Speaking of personal: The niggling question of clinical relevance is one that’s often asked of research scientists, and perhaps asked even more emphatically now in a tough economic climate. How do you respond to those who fund your research when they demand to know if— and when—your findings will help cure whatever ails them, whether it’s heart disease, cancer, schizophrenia, autism or Alzheimer’s?  

CHAKRAVARTI: It has become very important for us to justify what we do, particularly what the National Institutes of Health does, which is how many of us fund our research. We’re almost always wrong about when people stand to benefit from the effects of research. The danger is when we overpromise, we make the NIH’s job more difficult.  If your 12-year-old son can’t tell you what he wants to be when he grows up, you don’t throw him out of the house. In the same way, I think we need a longer-term view of science. I have absolutely no doubt that everything we’ve discovered will one day be of clinical benefit. What I can’t tell you is when. And I can’t tell you how. And that’s OK.

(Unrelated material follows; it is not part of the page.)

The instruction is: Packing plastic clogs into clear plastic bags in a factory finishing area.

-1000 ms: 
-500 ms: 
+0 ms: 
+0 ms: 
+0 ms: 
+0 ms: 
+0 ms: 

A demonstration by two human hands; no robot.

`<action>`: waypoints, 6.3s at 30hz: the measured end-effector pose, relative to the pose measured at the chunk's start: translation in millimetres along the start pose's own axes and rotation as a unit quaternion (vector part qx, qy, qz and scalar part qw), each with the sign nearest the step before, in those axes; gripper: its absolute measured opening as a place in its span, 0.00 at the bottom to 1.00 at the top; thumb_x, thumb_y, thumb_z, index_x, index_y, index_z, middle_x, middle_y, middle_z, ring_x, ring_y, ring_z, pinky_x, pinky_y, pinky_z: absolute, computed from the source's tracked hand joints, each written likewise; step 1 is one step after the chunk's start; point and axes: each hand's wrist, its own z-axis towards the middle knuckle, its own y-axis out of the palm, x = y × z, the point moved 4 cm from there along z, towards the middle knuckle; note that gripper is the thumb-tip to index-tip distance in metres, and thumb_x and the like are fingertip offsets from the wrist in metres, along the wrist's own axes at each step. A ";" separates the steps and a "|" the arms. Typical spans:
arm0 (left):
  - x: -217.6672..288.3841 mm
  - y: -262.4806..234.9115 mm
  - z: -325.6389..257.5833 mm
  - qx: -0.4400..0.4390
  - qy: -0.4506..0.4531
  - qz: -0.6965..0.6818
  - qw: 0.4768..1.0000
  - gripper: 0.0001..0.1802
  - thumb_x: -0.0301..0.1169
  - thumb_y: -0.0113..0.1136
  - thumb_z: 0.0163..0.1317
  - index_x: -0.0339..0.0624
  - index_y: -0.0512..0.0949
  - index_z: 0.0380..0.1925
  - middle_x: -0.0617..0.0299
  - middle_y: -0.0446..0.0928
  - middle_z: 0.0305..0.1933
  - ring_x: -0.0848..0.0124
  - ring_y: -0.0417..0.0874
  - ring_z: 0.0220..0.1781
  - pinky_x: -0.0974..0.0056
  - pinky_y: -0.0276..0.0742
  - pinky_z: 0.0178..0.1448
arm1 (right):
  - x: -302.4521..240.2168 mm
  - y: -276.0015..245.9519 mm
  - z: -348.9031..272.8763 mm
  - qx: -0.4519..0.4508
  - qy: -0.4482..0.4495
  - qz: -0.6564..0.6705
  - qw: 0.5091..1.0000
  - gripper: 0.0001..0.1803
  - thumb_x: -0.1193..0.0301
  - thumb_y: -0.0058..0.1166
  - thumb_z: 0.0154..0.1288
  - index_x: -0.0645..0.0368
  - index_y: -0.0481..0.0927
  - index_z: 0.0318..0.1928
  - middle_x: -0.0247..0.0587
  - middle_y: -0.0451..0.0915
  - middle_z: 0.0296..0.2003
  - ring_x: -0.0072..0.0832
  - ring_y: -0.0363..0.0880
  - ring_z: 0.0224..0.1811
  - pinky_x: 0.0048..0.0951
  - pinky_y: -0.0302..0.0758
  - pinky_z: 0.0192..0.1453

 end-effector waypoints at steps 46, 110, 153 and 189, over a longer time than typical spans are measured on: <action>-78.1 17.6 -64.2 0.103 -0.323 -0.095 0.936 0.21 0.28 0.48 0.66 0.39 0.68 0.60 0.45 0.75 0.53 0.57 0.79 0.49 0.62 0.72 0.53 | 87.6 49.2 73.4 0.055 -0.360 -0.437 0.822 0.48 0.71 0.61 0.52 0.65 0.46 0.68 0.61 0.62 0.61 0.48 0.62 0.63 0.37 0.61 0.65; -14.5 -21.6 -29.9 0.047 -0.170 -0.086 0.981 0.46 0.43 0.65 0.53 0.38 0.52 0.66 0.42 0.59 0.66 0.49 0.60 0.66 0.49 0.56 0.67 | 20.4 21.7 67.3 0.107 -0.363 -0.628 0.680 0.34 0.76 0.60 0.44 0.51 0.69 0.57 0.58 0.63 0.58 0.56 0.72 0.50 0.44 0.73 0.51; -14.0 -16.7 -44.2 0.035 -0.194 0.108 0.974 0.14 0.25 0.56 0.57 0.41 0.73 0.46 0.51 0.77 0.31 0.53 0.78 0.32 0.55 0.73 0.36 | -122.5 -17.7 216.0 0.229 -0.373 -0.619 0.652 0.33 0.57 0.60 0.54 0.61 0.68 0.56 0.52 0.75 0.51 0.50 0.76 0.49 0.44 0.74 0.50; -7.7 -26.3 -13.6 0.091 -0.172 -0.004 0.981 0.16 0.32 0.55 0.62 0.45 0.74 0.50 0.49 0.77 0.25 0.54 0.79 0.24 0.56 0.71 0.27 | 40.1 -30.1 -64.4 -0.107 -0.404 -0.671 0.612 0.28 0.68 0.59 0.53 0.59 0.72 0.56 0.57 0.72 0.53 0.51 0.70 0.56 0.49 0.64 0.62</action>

Clearly, it’s not “clinical relevance” that motivates you to come to work every day. What does? 

CHAKRAVARTI: I like the intellectual puzzle. The fact that it will help people along the way at some point is great. But that doesn’t motivate me any more or less. The scientific puzzles are deep, and we still don’t have good ways about how to unravel these mysteries, medical and otherwise. Our ignorance about human disease is profound. It’s likely that some of the things we think we understand are very incomplete. This tells me that any little of what we can do is going to go far. 

You define science as being “just another expression of creativity, like music, painting or writing.” I’m not sure it’s commonly viewed this way, so please explain.

CHAKRAVARTI: I have a doctor of philosophy degree, right? Science arose out of that tradition. It’s just another way in which people express themselves about how they see, understand and shape the world.  We’ve made science utilitarian, which is not good. Science would go much, much further if we stopped saying “the nation should invest in science because it will make our lives better,” and instead, said, “the nation should invest in science, yes, because it will make our lives better,” but maybe in the same sense that any of kind of human creativity makes our lives better.

 

Aravinda Chakravarti on patience in science.